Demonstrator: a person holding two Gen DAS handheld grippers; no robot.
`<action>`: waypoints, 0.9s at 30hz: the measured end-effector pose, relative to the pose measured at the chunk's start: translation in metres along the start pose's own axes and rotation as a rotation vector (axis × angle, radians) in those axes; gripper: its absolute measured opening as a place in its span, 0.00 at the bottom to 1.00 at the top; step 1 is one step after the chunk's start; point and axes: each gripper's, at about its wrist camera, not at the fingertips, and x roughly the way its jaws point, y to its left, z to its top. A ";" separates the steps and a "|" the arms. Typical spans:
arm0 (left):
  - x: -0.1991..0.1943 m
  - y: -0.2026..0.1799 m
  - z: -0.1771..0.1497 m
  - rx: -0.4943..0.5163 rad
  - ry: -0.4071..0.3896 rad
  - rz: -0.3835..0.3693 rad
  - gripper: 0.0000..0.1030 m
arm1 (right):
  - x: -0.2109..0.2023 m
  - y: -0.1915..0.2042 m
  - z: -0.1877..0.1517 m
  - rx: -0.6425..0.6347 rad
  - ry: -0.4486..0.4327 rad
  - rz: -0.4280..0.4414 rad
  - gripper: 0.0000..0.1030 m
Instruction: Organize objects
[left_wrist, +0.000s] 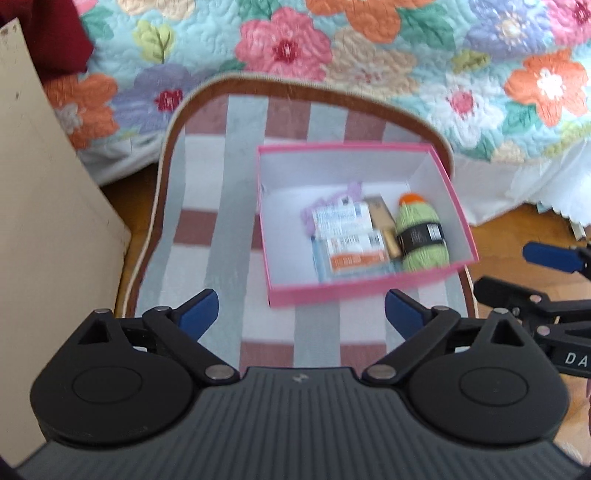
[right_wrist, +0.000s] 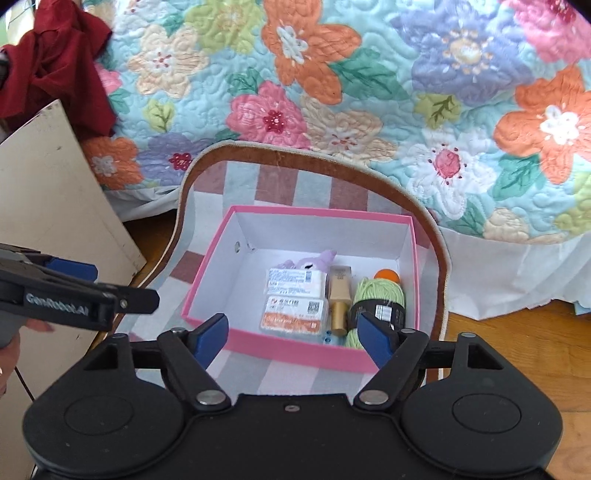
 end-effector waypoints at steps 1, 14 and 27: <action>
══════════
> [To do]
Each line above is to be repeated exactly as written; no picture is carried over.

> [Written response]
Demonstrator: a person holding two Gen DAS handheld grippers; no robot.
`<action>`: waypoints, 0.9s at 30hz: the measured end-effector pose, relative to the pose measured at the chunk's start: translation in metres along the start pose's own axes and rotation as a rotation vector (axis × angle, radians) in those axes; gripper: its absolute measured opening as a place in its span, 0.00 at the bottom to 1.00 at the top; step 1 is one step after the chunk's start; point and axes: each gripper's, at about its wrist camera, not at the fingertips, and x roughly the way its jaws point, y to its left, z to its top. A ";" separates the steps and a "|" the arms. Typical spans:
arm0 (left):
  - x: -0.1991..0.1943 m
  - y: -0.2026..0.1799 m
  - z: -0.1771..0.1497 m
  - rx: -0.4943..0.5163 rad
  - ry: -0.4071..0.3896 rad
  - rz: -0.3835..0.3693 rad
  - gripper: 0.0000..0.1030 m
arm1 (right):
  - x: -0.2109..0.2023 m
  - y: -0.1915..0.2042 m
  - z: -0.1877..0.1517 m
  - rx: -0.6425..0.6347 rad
  - ry: -0.4486..0.4327 rad
  - rz: -0.4280..0.4414 rad
  - gripper: 0.0000..0.1030 m
Instruction: Organize objects
[left_wrist, +0.000s] 
[right_wrist, +0.000s] 
 end-effector waypoints at steps 1, 14 and 27: <action>

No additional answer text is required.